WHAT ARE THE PERCEPTIONS OF DEMENTIA CAREGIVING AND HELP-SEEKING AMONG PROSPECTIVE KOREAN CAREGIVERS?

Abstract

Providing care to a family member with dementia is associated with many physical and emotional issues, which include social isolation and financial burdens. Immigrant caregivers, especially in the Korean community, are not an exception in this matter. Despite the increasing number of Korean immigrants and Korean Canadians with family caregivers in Canada, little research has been done to explore how people with multi- or cross-cultural values, specifically Koreans, understand dementia caregiving, and what their help-seeking patterns are in Canada. The purpose of this research is to examine: 1) How do Koreans living in Montreal conceive the role of family and other social supports in the provision of care to people living with dementia? 2) What are the commonalities and differences in providing care to family members with dementia among prospective Koreans caregivers? This study used phenomenological approaches and purposeful sampling for data collection.
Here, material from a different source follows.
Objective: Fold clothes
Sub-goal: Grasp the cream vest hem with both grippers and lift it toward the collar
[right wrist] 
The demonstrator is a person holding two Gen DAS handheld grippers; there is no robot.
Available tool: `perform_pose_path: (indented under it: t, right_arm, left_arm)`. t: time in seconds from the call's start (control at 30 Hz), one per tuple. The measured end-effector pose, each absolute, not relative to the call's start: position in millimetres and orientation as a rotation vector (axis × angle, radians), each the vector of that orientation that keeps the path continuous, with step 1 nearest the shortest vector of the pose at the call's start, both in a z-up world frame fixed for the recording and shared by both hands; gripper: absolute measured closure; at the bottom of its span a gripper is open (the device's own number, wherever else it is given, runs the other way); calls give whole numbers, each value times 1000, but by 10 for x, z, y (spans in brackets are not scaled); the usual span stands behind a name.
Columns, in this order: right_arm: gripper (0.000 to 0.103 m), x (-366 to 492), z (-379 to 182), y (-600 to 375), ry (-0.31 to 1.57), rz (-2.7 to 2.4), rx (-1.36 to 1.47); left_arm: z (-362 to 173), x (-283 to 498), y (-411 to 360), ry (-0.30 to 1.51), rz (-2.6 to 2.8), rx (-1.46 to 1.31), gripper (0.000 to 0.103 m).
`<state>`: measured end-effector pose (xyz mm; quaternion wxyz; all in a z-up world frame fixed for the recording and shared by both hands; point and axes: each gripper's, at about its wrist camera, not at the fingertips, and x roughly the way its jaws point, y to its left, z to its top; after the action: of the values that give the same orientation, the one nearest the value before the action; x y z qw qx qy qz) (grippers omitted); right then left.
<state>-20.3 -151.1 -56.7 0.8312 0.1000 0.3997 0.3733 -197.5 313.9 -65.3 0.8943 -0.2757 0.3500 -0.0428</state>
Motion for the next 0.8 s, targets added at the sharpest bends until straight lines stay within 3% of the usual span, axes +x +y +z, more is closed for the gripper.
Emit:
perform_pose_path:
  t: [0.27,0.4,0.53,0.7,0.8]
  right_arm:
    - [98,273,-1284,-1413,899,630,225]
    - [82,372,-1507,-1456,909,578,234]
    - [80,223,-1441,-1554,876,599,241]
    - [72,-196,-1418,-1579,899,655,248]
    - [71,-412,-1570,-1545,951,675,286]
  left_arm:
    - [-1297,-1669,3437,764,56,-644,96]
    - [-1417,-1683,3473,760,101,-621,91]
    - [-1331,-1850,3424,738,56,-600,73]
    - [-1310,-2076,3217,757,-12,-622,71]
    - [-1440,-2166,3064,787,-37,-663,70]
In depth semi-structured interviews were conducted with eight prospective Korean caregivers (both immigrants and Canadian-born people Korean of ethnic origin). All interviews were tape recorded transcribed and analyzed. Several methods were used to ensure the trustworthiness of the study, including transferability, dependability, credibility, and confirmability. Analysis of these interviews found three emerging themes which related to prospective Korean caregivers’ perceptions of dementia caregiving and social support. Three emerging themes were following: 1) the importance of family care; 2) the roles of the Korean church as a support system; 3) ability to find resources and help from outside of the family. Findings from this study suggest that service providers are crucial to the provision of services to primary caregivers as well as their family members. Service providers who have different cultural backgrounds should first attempt to understand their clients’ family values and then offer information to family members regarding how to engage in caregiving. In doing so, caregivers and their family members can not only reduce their levels of care burden but also provide better care to their loved ones with dementia.